START THE DATA

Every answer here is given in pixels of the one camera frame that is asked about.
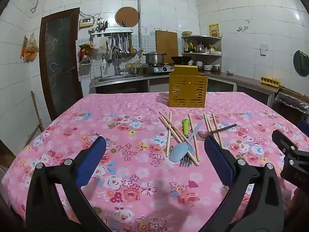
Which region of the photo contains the kitchen counter with cabinets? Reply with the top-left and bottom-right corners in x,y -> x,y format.
89,70 -> 280,108

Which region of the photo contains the yellow egg tray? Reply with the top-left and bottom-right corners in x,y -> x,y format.
260,77 -> 281,87

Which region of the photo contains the black wok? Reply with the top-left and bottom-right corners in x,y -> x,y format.
171,56 -> 193,66

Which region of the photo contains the yellow gas hose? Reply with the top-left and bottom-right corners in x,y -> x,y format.
125,58 -> 143,68

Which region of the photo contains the row of hanging kitchen tools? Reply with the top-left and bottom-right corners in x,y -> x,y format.
104,34 -> 138,64

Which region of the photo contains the steel sink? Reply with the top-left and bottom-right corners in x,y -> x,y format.
95,74 -> 144,84

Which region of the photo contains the round woven lid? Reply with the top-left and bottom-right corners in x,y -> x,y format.
115,6 -> 139,27

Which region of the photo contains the hanging bag of oranges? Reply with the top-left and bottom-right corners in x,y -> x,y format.
20,35 -> 39,62

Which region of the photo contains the brown door with glass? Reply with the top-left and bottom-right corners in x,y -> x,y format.
39,7 -> 84,121

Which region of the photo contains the yellow wall poster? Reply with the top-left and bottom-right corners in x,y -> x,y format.
209,23 -> 220,38

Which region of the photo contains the pink floral tablecloth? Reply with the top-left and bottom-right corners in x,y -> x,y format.
1,92 -> 301,232

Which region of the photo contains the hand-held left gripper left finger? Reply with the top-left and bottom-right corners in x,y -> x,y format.
25,136 -> 112,232

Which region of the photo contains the light blue spoon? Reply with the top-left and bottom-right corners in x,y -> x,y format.
168,121 -> 203,163

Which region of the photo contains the white electrical box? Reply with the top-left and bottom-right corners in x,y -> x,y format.
79,17 -> 94,28

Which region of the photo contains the steel faucet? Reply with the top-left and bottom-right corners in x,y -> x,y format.
110,46 -> 125,76

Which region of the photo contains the steel gas stove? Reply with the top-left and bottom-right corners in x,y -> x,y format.
141,64 -> 175,75

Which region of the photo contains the steel pot with lid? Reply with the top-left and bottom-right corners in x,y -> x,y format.
143,51 -> 167,65

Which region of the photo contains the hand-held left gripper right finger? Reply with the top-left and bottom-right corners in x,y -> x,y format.
200,135 -> 284,232

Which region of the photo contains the wire wall basket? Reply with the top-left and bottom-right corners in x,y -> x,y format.
77,39 -> 93,67

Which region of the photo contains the yellow perforated utensil holder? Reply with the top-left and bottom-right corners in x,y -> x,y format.
168,65 -> 208,108

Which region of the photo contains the steel cup with cutlery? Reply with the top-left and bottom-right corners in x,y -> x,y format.
97,20 -> 109,33

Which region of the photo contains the wooden chopstick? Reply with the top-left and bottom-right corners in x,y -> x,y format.
204,113 -> 214,137
158,111 -> 194,153
166,111 -> 172,157
211,113 -> 223,149
160,116 -> 200,167
188,114 -> 200,163

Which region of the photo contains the foil covered tray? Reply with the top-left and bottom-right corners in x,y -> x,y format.
275,92 -> 309,113

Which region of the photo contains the green round wall hanging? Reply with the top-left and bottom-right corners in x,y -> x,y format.
293,50 -> 309,78

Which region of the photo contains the person's right hand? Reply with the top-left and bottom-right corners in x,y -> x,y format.
291,189 -> 309,223

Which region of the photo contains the row of condiment bottles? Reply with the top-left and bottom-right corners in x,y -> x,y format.
183,39 -> 221,54

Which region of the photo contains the leaning wooden stick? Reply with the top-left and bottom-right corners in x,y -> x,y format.
31,90 -> 44,132

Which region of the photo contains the steel corner shelf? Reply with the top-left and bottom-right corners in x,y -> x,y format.
181,35 -> 222,66

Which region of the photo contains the green handled fork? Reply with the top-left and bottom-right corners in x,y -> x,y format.
179,119 -> 192,168

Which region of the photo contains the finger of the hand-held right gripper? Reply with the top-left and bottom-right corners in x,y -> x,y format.
271,129 -> 309,160

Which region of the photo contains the white hanging bag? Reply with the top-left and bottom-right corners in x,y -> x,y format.
93,37 -> 108,53

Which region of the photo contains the stack of white bowls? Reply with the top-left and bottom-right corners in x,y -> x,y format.
196,61 -> 213,70

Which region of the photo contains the wooden cutting board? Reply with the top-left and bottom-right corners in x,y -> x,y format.
155,30 -> 178,64

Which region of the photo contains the steel wall rack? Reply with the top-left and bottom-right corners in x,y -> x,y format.
90,29 -> 134,38

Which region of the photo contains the grey vertical wall pipe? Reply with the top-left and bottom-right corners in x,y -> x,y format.
137,0 -> 142,52

END THE DATA

- PROBLEM REQUIREMENTS
A verbatim copy of the records above, without pictures, is required.

- SOLUTION TO THIS TASK
Every answer here is given in pixels of the one camera frame that is asked about.
Which region of the photo contains the kitchen counter with cabinets? Reply with the top-left and bottom-right corners in x,y -> x,y format.
89,70 -> 280,108

Which region of the photo contains the yellow egg tray? Reply with the top-left and bottom-right corners in x,y -> x,y format.
260,77 -> 281,87

Which region of the photo contains the black wok? Reply with the top-left and bottom-right corners in x,y -> x,y format.
171,56 -> 193,66

Which region of the photo contains the yellow gas hose? Reply with the top-left and bottom-right corners in x,y -> x,y format.
125,58 -> 143,68

Which region of the photo contains the row of hanging kitchen tools? Reply with the top-left and bottom-right corners in x,y -> x,y format.
104,34 -> 138,64

Which region of the photo contains the steel sink? Reply with the top-left and bottom-right corners in x,y -> x,y format.
95,74 -> 144,84

Which region of the photo contains the round woven lid? Reply with the top-left and bottom-right corners in x,y -> x,y format.
115,6 -> 139,27

Which region of the photo contains the hanging bag of oranges? Reply with the top-left and bottom-right corners in x,y -> x,y format.
20,35 -> 39,62

Which region of the photo contains the brown door with glass? Reply with the top-left and bottom-right corners in x,y -> x,y format.
39,7 -> 84,121

Which region of the photo contains the yellow wall poster? Reply with the top-left and bottom-right corners in x,y -> x,y format.
209,23 -> 220,38

Which region of the photo contains the pink floral tablecloth? Reply with the top-left and bottom-right corners in x,y -> x,y format.
1,92 -> 301,232

Which region of the photo contains the hand-held left gripper left finger? Reply with the top-left and bottom-right corners in x,y -> x,y format.
25,136 -> 112,232

Which region of the photo contains the light blue spoon? Reply with the top-left and bottom-right corners in x,y -> x,y format.
168,121 -> 203,163

Which region of the photo contains the white electrical box? Reply with the top-left and bottom-right corners in x,y -> x,y format.
79,17 -> 94,28

Which region of the photo contains the steel faucet? Reply with the top-left and bottom-right corners in x,y -> x,y format.
110,46 -> 125,76

Which region of the photo contains the steel gas stove? Reply with the top-left and bottom-right corners in x,y -> x,y format.
141,64 -> 175,75

Which region of the photo contains the steel pot with lid? Reply with the top-left and bottom-right corners in x,y -> x,y format.
143,51 -> 167,65

Which region of the photo contains the hand-held left gripper right finger? Reply with the top-left and bottom-right corners in x,y -> x,y format.
200,135 -> 284,232

Which region of the photo contains the wire wall basket? Reply with the top-left and bottom-right corners in x,y -> x,y format.
77,39 -> 93,67

Which region of the photo contains the yellow perforated utensil holder? Reply with the top-left and bottom-right corners in x,y -> x,y format.
168,65 -> 208,108

Which region of the photo contains the steel cup with cutlery? Reply with the top-left and bottom-right corners in x,y -> x,y format.
97,20 -> 109,33

Which region of the photo contains the wooden chopstick? Reply with the top-left and bottom-right corners in x,y -> x,y format.
204,113 -> 214,137
158,111 -> 194,153
166,111 -> 172,157
211,113 -> 223,149
160,116 -> 200,167
188,114 -> 200,163

Which region of the photo contains the foil covered tray? Reply with the top-left and bottom-right corners in x,y -> x,y format.
275,92 -> 309,113

Which region of the photo contains the green round wall hanging? Reply with the top-left and bottom-right corners in x,y -> x,y format.
293,50 -> 309,78

Which region of the photo contains the person's right hand? Reply with the top-left and bottom-right corners in x,y -> x,y format.
291,189 -> 309,223

Which region of the photo contains the row of condiment bottles? Reply with the top-left and bottom-right corners in x,y -> x,y format.
183,39 -> 221,54

Which region of the photo contains the leaning wooden stick? Reply with the top-left and bottom-right corners in x,y -> x,y format.
31,90 -> 44,132

Which region of the photo contains the steel corner shelf? Reply with the top-left and bottom-right corners in x,y -> x,y format.
181,35 -> 222,66

Which region of the photo contains the green handled fork? Reply with the top-left and bottom-right corners in x,y -> x,y format.
179,119 -> 192,168

Which region of the photo contains the finger of the hand-held right gripper? Reply with the top-left and bottom-right corners in x,y -> x,y format.
271,129 -> 309,160

Which region of the photo contains the white hanging bag? Reply with the top-left and bottom-right corners in x,y -> x,y format.
93,37 -> 108,53

Which region of the photo contains the stack of white bowls? Reply with the top-left and bottom-right corners in x,y -> x,y format.
196,61 -> 213,70

Which region of the photo contains the wooden cutting board? Reply with the top-left and bottom-right corners in x,y -> x,y format.
155,30 -> 178,64

Which region of the photo contains the steel wall rack? Reply with the top-left and bottom-right corners in x,y -> x,y format.
90,29 -> 134,38

Which region of the photo contains the grey vertical wall pipe? Reply with the top-left and bottom-right corners in x,y -> x,y format.
137,0 -> 142,52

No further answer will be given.